Eggs can carry bacteria that can cause food poisoning, notably salmonella. Here are some tips for safely handling and cooking eggs:

  • Buy eggs only if they were stored in a refrigerator or refrigerated case.

  • Open the carton and make sure that they are all clean and that the shells are not cracked.

  • Refrigerate them promptly when you get home and store them in their original carton.

  • Use them within 3 weeks for best quality.

  • Clean your kitchen tools and work surfaces with hot, soapy water before and after they come in contact with eggs.

  • Cook eggs until both the yolk and the white are firm. Scrambled eggs should not be runny.

  • Casseroles and other dishes containing eggs should be cooked to 160°F (72°C).
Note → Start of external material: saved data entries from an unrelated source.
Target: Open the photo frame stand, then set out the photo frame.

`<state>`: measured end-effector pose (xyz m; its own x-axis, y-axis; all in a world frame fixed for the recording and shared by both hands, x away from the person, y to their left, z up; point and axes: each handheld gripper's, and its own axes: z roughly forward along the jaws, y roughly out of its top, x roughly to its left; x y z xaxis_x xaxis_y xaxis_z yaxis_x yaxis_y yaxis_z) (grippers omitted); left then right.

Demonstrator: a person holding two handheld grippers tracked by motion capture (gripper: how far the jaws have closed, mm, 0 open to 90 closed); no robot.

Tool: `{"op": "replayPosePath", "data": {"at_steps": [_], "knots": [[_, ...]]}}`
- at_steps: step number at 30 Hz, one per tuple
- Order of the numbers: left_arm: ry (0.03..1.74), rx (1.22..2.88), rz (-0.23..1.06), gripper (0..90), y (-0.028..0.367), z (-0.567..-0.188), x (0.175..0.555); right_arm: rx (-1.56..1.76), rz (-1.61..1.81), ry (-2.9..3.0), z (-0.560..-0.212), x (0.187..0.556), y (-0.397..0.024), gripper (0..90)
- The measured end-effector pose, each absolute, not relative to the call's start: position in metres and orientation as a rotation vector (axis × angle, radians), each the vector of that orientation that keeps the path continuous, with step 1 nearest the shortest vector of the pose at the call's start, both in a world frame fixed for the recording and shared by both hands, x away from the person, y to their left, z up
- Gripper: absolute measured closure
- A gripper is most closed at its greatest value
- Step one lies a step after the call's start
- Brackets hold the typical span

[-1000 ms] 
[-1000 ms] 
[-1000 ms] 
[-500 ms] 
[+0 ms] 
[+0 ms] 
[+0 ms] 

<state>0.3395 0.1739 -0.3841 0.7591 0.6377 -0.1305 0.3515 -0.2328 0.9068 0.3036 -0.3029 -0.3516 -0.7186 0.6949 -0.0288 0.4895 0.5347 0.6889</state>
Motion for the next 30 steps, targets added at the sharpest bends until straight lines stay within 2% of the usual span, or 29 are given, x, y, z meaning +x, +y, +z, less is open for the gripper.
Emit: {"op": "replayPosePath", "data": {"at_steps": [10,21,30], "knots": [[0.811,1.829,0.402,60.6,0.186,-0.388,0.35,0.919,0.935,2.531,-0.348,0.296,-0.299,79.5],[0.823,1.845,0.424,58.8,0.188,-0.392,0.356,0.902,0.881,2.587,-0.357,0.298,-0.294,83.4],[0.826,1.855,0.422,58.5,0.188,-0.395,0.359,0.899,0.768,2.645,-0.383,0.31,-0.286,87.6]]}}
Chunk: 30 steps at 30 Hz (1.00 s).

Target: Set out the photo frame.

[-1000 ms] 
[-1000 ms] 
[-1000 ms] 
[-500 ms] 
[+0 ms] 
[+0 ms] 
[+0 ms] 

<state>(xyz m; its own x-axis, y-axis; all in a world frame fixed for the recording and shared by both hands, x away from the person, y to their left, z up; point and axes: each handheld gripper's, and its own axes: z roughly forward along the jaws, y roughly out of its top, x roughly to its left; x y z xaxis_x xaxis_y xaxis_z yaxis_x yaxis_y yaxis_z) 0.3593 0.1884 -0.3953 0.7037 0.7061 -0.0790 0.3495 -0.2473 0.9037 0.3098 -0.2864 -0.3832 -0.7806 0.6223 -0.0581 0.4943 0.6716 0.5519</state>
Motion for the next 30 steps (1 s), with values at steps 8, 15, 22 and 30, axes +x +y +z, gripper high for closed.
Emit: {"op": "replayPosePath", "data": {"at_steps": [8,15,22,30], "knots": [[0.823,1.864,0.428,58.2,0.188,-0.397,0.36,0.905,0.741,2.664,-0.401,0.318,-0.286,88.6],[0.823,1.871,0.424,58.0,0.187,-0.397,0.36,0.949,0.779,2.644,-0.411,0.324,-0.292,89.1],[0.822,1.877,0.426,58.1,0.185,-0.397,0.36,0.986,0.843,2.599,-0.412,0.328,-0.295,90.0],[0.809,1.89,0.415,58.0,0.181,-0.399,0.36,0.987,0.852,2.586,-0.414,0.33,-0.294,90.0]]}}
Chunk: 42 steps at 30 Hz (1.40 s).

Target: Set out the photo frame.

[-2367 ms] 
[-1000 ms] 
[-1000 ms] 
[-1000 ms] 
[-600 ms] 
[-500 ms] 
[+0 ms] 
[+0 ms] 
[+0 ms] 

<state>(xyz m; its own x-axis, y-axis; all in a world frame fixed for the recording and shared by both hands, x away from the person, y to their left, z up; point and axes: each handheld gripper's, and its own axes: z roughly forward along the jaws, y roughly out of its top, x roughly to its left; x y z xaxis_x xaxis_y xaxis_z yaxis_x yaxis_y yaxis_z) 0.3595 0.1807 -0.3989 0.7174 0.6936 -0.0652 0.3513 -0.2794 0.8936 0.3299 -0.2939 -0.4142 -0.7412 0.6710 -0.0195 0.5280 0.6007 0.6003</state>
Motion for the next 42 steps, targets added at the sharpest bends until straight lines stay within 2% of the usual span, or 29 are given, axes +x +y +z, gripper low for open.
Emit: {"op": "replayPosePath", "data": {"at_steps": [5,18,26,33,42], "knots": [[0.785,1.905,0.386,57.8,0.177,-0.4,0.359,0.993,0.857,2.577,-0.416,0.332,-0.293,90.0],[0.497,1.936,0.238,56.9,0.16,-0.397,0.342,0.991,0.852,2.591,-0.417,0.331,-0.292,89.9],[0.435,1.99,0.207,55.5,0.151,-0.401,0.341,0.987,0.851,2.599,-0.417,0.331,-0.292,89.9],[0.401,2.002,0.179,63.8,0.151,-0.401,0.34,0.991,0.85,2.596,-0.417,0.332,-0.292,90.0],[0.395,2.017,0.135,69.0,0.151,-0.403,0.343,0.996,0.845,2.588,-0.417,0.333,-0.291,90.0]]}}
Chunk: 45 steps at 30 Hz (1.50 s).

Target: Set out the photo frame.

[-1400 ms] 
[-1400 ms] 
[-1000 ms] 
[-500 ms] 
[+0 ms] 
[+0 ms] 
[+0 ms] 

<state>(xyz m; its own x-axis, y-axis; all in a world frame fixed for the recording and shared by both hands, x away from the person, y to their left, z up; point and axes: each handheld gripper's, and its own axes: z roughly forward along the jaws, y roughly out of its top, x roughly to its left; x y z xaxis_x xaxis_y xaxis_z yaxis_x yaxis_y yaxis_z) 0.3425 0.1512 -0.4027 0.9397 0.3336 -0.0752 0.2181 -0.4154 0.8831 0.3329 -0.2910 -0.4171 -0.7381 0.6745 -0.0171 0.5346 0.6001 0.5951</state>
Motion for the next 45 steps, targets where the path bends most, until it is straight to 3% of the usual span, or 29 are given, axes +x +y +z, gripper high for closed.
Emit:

Use a food thermometer to check.

  • For recipes that call for eggs that are raw or undercooked when the dish is served, such as Caesar salad dressing or homemade ice cream, use pasteurized eggs or pasteurized egg products.

  • Serve cooked eggs and egg-containing foods immediately after cooking.

  • Keep hot egg dishes hot, and cold egg dishes cold. Refrigerate leftover cooked egg dishes and use within 3 to 4 days.

  • Quiches or soufflés may be refrigerated for serving later, but should be thoroughly reheated to 165°F (74°C) before serving.

  • Cooked eggs, including hard-boiled eggs, and egg-containing foods, should not sit out for more than 2 hours. Within 2 hours either reheat or refrigerate. 

  • Use hard-boiled eggs either peeled or still in the shell within 1 week after cooking.